> Task item
An exact copy of the data is required; the images should not appear in it.

> Data excerpt
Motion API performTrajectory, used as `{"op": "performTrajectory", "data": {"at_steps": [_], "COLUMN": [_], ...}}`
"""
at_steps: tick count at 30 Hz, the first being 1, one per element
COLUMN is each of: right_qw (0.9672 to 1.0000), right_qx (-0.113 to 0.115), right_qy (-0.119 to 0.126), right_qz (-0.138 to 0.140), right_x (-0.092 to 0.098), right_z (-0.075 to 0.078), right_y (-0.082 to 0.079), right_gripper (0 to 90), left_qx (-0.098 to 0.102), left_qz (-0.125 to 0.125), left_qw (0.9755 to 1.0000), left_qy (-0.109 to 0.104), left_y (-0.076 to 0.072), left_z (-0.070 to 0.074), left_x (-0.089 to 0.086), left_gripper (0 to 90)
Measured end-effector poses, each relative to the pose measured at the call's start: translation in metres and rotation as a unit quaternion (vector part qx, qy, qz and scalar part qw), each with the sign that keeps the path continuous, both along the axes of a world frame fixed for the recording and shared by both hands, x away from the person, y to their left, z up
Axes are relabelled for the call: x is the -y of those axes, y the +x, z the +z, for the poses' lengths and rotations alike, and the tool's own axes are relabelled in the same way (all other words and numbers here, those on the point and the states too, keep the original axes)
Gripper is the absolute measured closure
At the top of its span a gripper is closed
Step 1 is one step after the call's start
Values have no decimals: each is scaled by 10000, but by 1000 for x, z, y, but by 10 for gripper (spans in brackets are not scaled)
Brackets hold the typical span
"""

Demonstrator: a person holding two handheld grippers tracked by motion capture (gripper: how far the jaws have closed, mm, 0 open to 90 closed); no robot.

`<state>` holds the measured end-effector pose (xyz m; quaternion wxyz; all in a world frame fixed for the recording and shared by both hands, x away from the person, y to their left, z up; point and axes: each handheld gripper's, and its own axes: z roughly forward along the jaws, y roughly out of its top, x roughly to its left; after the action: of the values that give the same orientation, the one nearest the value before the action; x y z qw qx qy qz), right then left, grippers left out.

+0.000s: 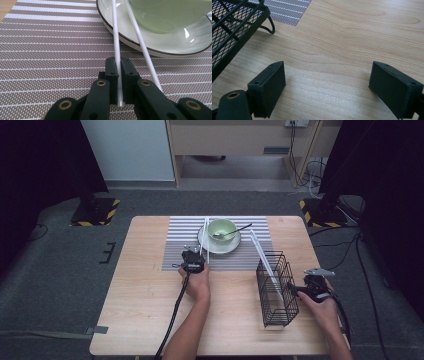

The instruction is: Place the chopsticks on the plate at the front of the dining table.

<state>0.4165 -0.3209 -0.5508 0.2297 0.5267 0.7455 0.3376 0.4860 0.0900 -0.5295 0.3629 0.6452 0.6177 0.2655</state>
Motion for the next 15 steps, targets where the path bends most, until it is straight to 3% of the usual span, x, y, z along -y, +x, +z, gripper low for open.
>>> {"op": "performTrajectory", "data": {"at_steps": [15], "right_qw": [10000], "right_qx": [0], "right_qy": [-1], "right_qz": [-1], "right_x": [0], "right_z": [0], "right_y": [0], "right_gripper": [135], "left_qx": [-6], "left_qz": [-54], "left_qw": [10000], "left_qy": [-30], "left_y": [2], "left_z": [-2], "left_x": [3], "left_gripper": [834]}}
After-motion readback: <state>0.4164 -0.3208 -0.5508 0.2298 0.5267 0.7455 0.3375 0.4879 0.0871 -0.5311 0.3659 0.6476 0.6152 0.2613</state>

> Solution
Motion API performTrajectory, used as `{"op": "performTrajectory", "data": {"at_steps": [_], "COLUMN": [_], ...}}`
"""
at_steps: tick count at 30 Hz, the first being 1, one per element
COLUMN is each of: right_qw (0.9672 to 1.0000), right_qx (-0.113 to 0.115), right_qy (-0.119 to 0.126), right_qz (-0.138 to 0.140), right_x (-0.092 to 0.098), right_z (-0.075 to 0.078), right_y (-0.082 to 0.079), right_gripper (0 to 90), left_qx (-0.098 to 0.102), left_qz (-0.125 to 0.125), left_qw (0.9755 to 1.0000), left_qy (-0.109 to 0.104), left_y (-0.076 to 0.072), left_z (-0.070 to 0.074), left_x (-0.089 to 0.086), left_gripper (0 to 90)
Measured end-effector poses, each relative to the pose measured at the call's start: translation in metres and rotation as a unit quaternion (vector part qx, qy, qz and scalar part qw), each with the sign that keeps the path continuous, both along the axes of a world frame fixed for the recording and shared by both hands, x away from the person, y to their left, z up
Axes are relabelled for the call: x is the -y of those axes, y the +x, z the +z, for the poses' lengths and rotations alike, and the tool's own axes are relabelled in the same way (all other words and numbers here, those on the point and the states too, keep the original axes)
Gripper is the absolute measured closure
At the top of its span a gripper is closed
Step 1 is one step after the call's start
Values have no decimals: each is scaled by 10000, but by 1000 for x, z, y, but by 10 for gripper (spans in brackets are not scaled)
Brackets hold the typical span
"""

Demonstrator: a person holding two handheld grippers tracked by motion capture (gripper: how far the jaws have closed, mm, 0 open to 90 closed); no robot.

`<state>` holds the measured end-effector pose (xyz m; quaternion wxyz; all in a world frame fixed for the recording and shared by both hands, x away from the person, y to their left, z up; point and axes: each handheld gripper's, and its own axes: z roughly forward along the jaws, y roughly out of its top, x roughly to its left; after the action: of the values that give the same orientation, the one nearest the value before the action; x y z qw qx qy qz), right then left, grippers left out.

+0.000s: 

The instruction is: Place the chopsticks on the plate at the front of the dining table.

<state>0.4165 -0.3209 -0.5508 0.2297 0.5267 0.7455 0.3376 0.4860 0.0900 -0.5295 0.3629 0.6452 0.6177 0.2655</state>
Motion for the next 15 steps, targets where the path bends most, until it is straight to 3% of the usual span, x, y, z along -y, +x, +z, gripper low for open.
>>> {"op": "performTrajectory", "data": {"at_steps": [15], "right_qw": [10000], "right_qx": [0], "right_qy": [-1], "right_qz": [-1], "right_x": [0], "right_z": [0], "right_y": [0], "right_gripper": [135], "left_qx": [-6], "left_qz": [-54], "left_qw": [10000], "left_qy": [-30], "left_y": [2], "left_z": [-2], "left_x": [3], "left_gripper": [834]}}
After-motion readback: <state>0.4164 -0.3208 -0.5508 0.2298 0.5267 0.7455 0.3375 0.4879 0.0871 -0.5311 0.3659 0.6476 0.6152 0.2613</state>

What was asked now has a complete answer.